Give the data again in full, without pictures.

• • • •

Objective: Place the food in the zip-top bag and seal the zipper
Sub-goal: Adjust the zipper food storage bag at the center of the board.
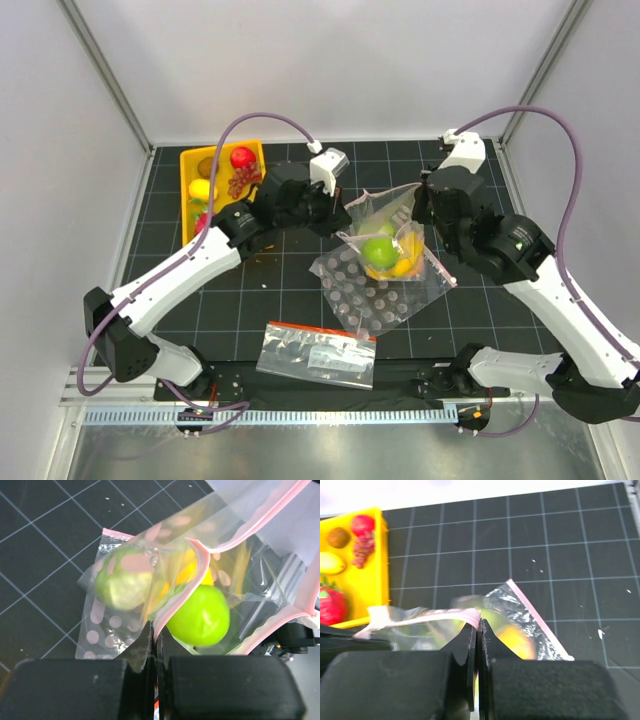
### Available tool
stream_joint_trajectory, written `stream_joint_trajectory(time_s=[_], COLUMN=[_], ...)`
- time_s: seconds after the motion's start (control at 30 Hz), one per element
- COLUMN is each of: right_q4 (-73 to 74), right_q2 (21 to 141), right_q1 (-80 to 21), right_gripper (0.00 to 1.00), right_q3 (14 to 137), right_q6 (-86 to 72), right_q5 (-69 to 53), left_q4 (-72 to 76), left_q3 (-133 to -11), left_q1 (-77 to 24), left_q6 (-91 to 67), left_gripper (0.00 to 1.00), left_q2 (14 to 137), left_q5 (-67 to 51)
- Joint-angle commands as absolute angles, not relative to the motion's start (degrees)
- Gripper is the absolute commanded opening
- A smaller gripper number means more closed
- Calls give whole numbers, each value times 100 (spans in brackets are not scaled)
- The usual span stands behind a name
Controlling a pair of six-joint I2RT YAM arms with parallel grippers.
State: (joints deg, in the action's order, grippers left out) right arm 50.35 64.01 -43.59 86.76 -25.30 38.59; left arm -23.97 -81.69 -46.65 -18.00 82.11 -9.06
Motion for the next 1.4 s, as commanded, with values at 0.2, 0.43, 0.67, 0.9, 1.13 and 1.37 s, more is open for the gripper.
stream_joint_trajectory(time_s=[0.2, 0.43, 0.67, 0.9, 1.13, 1.37], right_q4=[4430, 3947, 3648, 2980, 2331, 1811], right_q2=[7039, 6628, 6355, 6170, 6039, 5556], right_q1=[-4465, -4465, -4456, -4465, -4465, -4465], right_gripper=[1, 1, 1, 1, 1, 1], right_q3=[8473, 8403, 8254, 7375, 6383, 5819], right_q6=[-2197, -2276, -2162, -2022, -2057, -2118], right_q5=[2636, 3137, 3313, 3322, 3296, 3445], left_q4=[-1715, -1599, -1600, -1555, -1714, -1951], left_q3=[-8042, -7980, -7946, -7892, -7867, -7945], left_q1=[-3657, -3586, -3481, -3481, -3252, -2638], left_q6=[-2276, -2434, -2417, -2426, -2303, -2215], left_gripper=[0, 0, 0, 16, 92, 100], left_q2=[7050, 7654, 7656, 7813, 7647, 7646], left_q5=[-1784, -1994, -1986, -1934, -1320, -632])
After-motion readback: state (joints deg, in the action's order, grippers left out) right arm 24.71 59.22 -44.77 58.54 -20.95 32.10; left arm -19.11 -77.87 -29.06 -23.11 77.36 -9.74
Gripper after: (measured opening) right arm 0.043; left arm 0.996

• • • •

## Result of this exercise
Objective: Place the food in the zip-top bag and seal the zipper
Sub-goal: Adjust the zipper food storage bag at the center of the board.
### Available tool
stream_joint_trajectory, written `stream_joint_trajectory(time_s=[_], COLUMN=[_], ...)`
- time_s: seconds after the motion's start (control at 30 Hz), one per element
- COLUMN is each of: right_q4 (-73 to 74), right_q2 (21 to 141), right_q1 (-80 to 21), right_gripper (0.00 to 1.00), right_q3 (14 to 137), right_q6 (-86 to 72), right_q5 (-69 to 53), left_q4 (-72 to 76), left_q3 (-133 to -11), left_q1 (-77 to 24), left_q6 (-91 to 67), left_gripper (0.00 to 1.00), left_q2 (14 to 137), left_q5 (-67 to 51)
- Joint-angle commands as absolute angles, not relative to the motion's start (degrees)
- Gripper is the absolute commanded opening
- A smaller gripper number means more closed
- Calls give whole numbers, each value times 100 (spans in brackets are not scaled)
- The usual span stands behind a name
Controlling a pair of six-joint I2RT YAM arms with parallel grippers.
State: (joints deg, in the action's order, grippers left out) right arm 50.35 64.01 -43.59 86.76 -25.30 38.59; left arm -23.97 -81.69 -46.65 -18.00 82.11 -9.06
Motion for the next 1.4 s, as commanded, with values at 0.2, 0.43, 0.67, 0.9, 1.13 and 1.37 s, more is open for the gripper.
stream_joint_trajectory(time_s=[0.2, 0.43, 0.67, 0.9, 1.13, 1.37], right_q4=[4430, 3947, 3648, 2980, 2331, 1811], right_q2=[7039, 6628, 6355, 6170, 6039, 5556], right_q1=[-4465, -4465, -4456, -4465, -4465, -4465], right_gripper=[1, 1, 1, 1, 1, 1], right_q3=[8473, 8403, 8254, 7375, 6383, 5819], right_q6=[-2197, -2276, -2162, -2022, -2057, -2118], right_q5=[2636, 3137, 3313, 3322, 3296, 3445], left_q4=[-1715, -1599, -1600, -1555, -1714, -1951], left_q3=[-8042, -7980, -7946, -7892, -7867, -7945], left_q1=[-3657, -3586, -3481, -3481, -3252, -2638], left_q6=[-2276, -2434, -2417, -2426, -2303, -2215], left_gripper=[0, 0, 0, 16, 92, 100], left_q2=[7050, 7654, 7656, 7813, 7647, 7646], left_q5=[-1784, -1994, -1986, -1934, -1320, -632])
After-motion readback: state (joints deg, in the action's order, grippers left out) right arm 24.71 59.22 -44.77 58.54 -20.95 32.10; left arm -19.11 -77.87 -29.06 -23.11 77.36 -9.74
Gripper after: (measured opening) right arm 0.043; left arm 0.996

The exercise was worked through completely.